An important decision is whether to make the course synchronous or asynchronous. Although experts suggest that synchronous is better because of contact time, asynchrony facilitates the scheduling of more “social distanced” labs, which may be required in some programs. Currently I am learning how to develop an asynchronous course through an online teaching program at my university.

Luckily, I have previously flipped my class; students read textbook chapters and participate in class discussions. Not all students read the material every time, so this year I am thinking about posting short video presentations. I recently learned how to do this using the video platform YuJa. Other asynchronous approaches I am contemplating are discussion forums on D2L, where students comment on career development book summary videos.

Online videos and forums can also free up class discussion time. Because Q&A sessions can become dry, I recently began turning them into games. Interestingly, the students ran with this element in my previous analogue course, introducing games of their own making that they used to lead case study discussions. Currently I am working with learning technology coaches to smoothly transition games online.

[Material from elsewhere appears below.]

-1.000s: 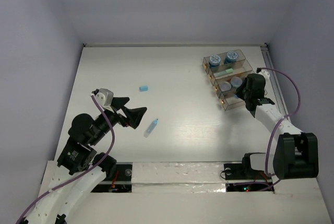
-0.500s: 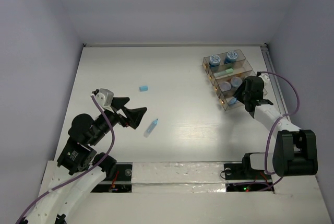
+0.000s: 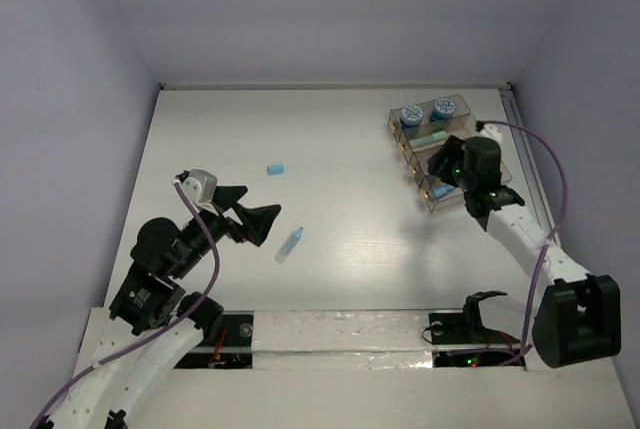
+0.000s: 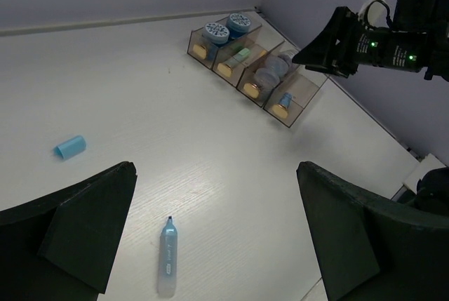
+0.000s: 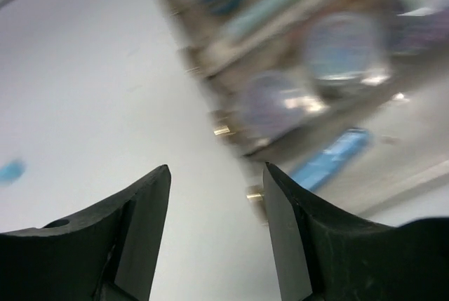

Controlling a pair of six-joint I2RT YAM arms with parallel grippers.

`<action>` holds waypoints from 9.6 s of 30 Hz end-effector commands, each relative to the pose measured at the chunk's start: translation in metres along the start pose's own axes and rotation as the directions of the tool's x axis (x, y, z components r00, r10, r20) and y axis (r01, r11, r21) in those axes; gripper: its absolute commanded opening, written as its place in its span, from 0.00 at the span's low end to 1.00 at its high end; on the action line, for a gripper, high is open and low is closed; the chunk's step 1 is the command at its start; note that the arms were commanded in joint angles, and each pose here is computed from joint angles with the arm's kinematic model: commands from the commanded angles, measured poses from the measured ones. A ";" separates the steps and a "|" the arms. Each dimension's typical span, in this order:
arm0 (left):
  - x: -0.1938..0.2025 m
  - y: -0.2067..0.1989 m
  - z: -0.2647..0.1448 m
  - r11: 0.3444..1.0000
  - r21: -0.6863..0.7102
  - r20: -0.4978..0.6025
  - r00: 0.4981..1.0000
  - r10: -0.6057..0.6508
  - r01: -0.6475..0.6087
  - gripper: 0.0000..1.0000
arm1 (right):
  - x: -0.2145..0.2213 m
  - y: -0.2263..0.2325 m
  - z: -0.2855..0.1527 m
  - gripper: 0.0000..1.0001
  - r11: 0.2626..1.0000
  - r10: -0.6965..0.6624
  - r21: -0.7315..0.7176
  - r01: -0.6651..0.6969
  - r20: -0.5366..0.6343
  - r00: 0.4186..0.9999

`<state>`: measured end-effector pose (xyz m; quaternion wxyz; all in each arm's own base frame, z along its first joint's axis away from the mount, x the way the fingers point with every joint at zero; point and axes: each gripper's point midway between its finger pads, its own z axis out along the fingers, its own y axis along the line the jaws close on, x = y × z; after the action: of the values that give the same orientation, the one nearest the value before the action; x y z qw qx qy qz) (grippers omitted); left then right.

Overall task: Sort the stationery into containers
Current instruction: Place the stationery in the storage box, then pick up the stationery from the center of the board, then place the stationery in the storage box, then pick up the pen from the center of the board, then move the pen cap to the center of the board.

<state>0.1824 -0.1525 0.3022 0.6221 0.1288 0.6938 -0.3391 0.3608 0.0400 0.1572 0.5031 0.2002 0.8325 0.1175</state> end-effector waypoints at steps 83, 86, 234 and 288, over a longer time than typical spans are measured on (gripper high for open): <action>-0.045 0.046 -0.030 0.957 -0.284 0.226 0.974 0.009 0.057 0.99 | 0.283 0.413 -0.012 0.04 0.735 -0.484 -0.598 0.320 -0.133 0.865; -0.045 0.046 -0.030 0.957 -0.285 0.226 0.974 0.011 0.056 0.99 | 0.239 0.424 -0.022 0.04 0.726 -0.387 -0.644 0.241 -0.093 0.917; 0.302 0.059 0.026 0.924 -0.360 -0.917 0.233 -0.325 -0.130 0.00 | 0.032 0.146 -0.129 0.85 0.693 -0.067 -0.720 0.043 -0.005 0.998; 0.007 0.037 0.052 0.994 -0.092 -0.095 0.993 -0.070 0.061 0.00 | 0.244 0.372 0.096 0.90 0.762 -0.253 -0.644 -0.072 -0.398 0.882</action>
<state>0.2442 -0.1575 0.2724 0.5607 0.0825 0.7618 -0.3140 0.4126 0.4692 0.0607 0.3118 -0.0798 0.8543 0.4081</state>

To promote engagement further, I am also thinking about leveraging online teamwork. Originally, I developed an analogue approach to provide a role playing/experiential learning component to the course. Teams were challenged to develop a fictitious biotech company with each member playing a champion role (R&D, IP, marketing, finance) while developing a business plan. Coherent with the different course themes, team champions presented their team’s ideas for peer feedback.

While the original intent of this team approach was to give students the opportunity to envision themselves in a corporate role, a side effect that emerged was competition, especially within the game setting. This competitiveness created an interesting peer pressure effect wherein teams expected their teammates to know their stuff.

Of course, it’s important for students to also be evaluated on individual performances. One of my long-standing assignments has been the informational interview, where students select a biotech business career to research before conducting an informational interview of a working professional. I am contemplating interacting with students online to help them select their career interests. This is because students appreciate it when professors express an interest in their future. Whereas students have previously presented their interview experience via PowerPoint, with everything on lock-down, I am considering having students record their Zoom interviews (with permission) for the rest of the class to view. Another approach could be to have interviewees join in the class.

The capstone exercise I am considering will also have a significant online component. Early in the semester, I will teach my students how to select a mid-cap, publicly traded biotech company of their interest online. Students will interrogate the company from an R&D, IP, market and finance perspective, providing recommendations on whether their chosen company is worthy of investment.

I don’t know about you, but I’d pay full tuition for an on-course like that. Despite being online, this course will teach students a number of practical skills. However, such a course can only be developed with sufficient lead time, planning and support that universities are helping to provide.

Derrick E. Rancourt is a stem cell biologist and professor in the Cumming School of Medicine at the University of Calgary.